Extract the text of each entry below exactly, leaving every image behind.

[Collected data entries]
○ ○ ○ ○
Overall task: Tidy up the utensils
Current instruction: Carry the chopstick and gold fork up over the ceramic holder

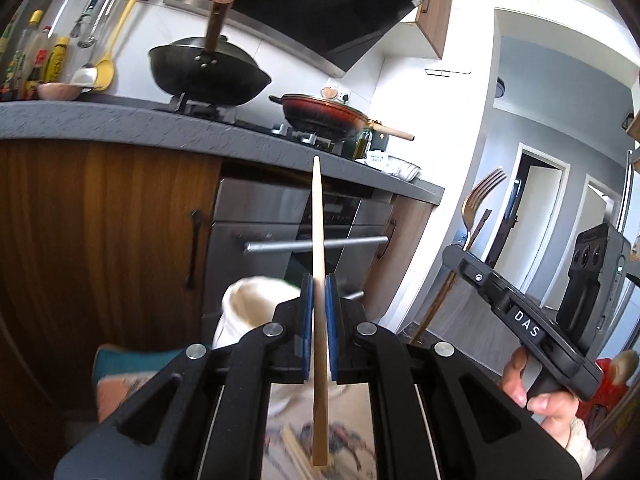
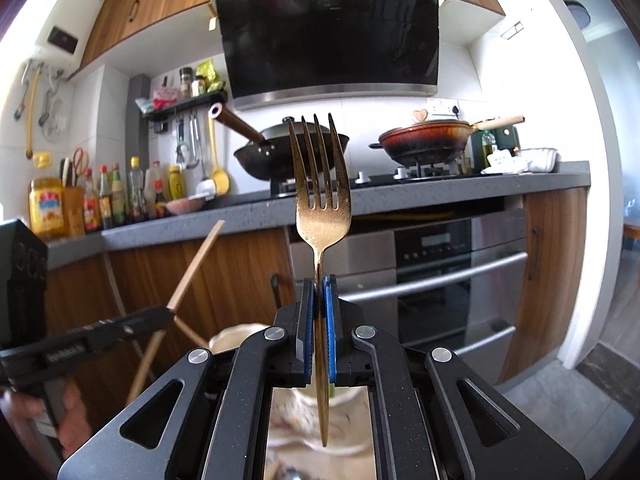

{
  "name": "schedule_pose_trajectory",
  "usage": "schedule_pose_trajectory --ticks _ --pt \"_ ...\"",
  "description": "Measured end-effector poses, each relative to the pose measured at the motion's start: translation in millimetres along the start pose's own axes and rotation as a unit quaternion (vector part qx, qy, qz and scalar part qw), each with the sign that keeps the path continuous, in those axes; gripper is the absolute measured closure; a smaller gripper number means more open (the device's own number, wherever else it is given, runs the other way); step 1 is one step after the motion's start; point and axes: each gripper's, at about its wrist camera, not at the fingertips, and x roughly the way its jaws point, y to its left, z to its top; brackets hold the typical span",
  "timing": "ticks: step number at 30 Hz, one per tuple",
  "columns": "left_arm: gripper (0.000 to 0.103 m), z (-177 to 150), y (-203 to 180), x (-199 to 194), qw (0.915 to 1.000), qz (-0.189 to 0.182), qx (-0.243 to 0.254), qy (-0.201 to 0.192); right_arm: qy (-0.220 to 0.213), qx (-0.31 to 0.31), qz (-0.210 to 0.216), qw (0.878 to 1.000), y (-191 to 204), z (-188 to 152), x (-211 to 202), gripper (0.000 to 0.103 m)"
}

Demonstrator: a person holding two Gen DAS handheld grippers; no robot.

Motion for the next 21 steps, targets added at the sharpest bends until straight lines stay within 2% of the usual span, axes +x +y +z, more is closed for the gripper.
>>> schedule_pose_trajectory --ticks 3,7,13,21 --pt "0.097 5.9 -1.1 23.4 0.9997 0.010 0.021 0.000 -0.001 0.013 0.013 1.000 -4.7 5.0 15.5 0.097" --pt "0.097 7.4 13.7 38.8 0.9997 0.016 0.017 -0.001 0.001 0.029 0.027 0.999 -10.1 9.6 33.7 0.097" --pt "0.097 16.7 27.1 65.1 0.9997 0.018 0.008 -0.017 -0.006 0.045 0.026 0.999 -17.2 12.0 54.4 0.097" --pt "0.097 21.7 9.7 88.8 0.9956 0.047 0.066 -0.046 -0.006 0.057 0.020 0.998 -24.8 6.3 70.1 0.097"
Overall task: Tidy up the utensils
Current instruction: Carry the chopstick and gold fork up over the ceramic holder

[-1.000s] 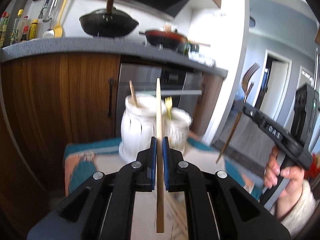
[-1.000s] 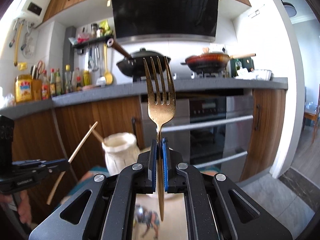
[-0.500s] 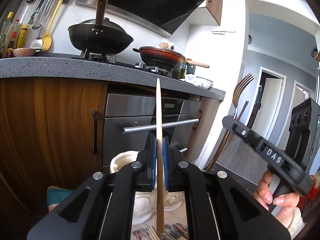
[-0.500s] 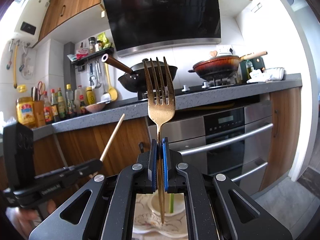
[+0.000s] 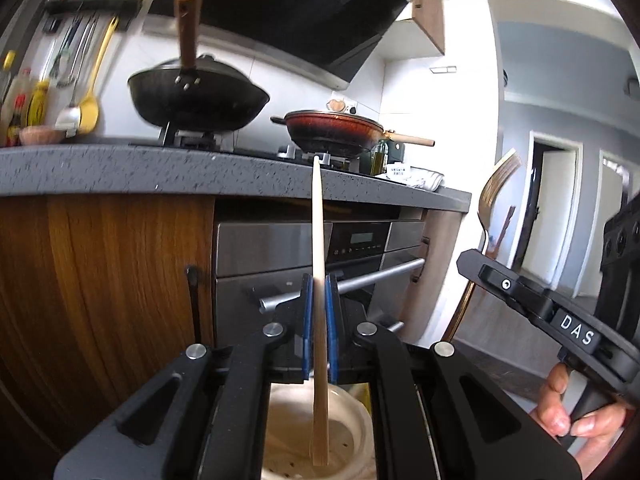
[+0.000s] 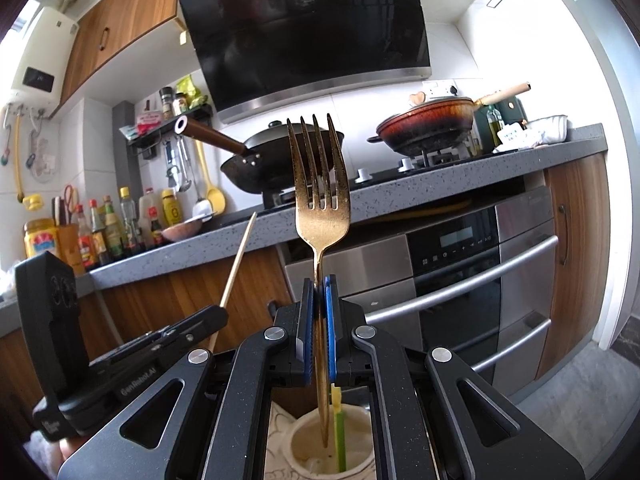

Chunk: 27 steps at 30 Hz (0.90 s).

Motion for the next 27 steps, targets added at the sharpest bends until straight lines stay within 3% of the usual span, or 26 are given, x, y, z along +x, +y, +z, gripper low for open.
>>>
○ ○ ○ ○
EXERCISE RESPONSE:
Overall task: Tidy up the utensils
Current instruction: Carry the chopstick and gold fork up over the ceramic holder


{
  "name": "schedule_pose_trajectory",
  "usage": "schedule_pose_trajectory --ticks _ --pt \"_ ...\"",
  "description": "Measured end-effector poses, each relative to the pose measured at the motion's start: translation in millimetres along the start pose's own axes and rotation as a unit quaternion (vector part qx, qy, qz and scalar part qw), each with the sign that keeps the path continuous, in those axes; gripper is the absolute measured closure; a smaller gripper number means more open (the device's own number, wherever else it is given, runs the other way); step 1 is one step after the motion's start; point and axes: each gripper's, at about its wrist camera, not at the fingertips, and x roughly the way its jaws point, y to its left, z to its top; brackets hold the typical span",
  "timing": "ticks: step number at 30 Hz, one per tuple",
  "columns": "left_arm: gripper (0.000 to 0.103 m), z (-177 to 150), y (-203 to 180), x (-199 to 194), qw (0.915 to 1.000), qz (-0.189 to 0.182), qx (-0.243 to 0.254), qy (-0.201 to 0.192); right_arm: qy (-0.220 to 0.213), qx (-0.31 to 0.31), qz (-0.210 to 0.216), qw (0.878 to 1.000), y (-191 to 204), z (-188 to 152), x (-211 to 202), gripper (0.000 to 0.103 m)"
}

Demonstrator: a person holding two Gen DAS handheld grippers; no robot.

Motion for the next 21 steps, targets added at the sharpest bends until straight lines stay within 2% of the usual span, axes +x +y +z, more is closed for the gripper.
>>> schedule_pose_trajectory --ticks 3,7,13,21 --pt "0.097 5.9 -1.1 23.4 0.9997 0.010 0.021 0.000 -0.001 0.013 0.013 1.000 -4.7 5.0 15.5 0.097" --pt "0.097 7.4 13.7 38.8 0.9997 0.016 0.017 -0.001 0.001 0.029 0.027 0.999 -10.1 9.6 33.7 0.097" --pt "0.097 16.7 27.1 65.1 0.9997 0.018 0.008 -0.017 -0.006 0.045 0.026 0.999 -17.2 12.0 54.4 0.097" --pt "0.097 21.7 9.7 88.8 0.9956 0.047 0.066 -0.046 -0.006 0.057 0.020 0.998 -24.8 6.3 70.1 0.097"
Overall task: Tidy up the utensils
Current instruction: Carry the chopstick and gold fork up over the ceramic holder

[-1.000s] 
[-1.000s] 
[-0.500s] 
[-0.500s] 
[+0.000s] 
[+0.000s] 

Chunk: 27 steps at 30 Hz (0.90 s).

Motion for the next 27 steps, targets added at the sharpest bends until straight lines stay within 3% of the usual span, or 26 are given, x, y, z along +x, +y, +z, gripper low for open.
>>>

The exercise has been answered, and the work is done.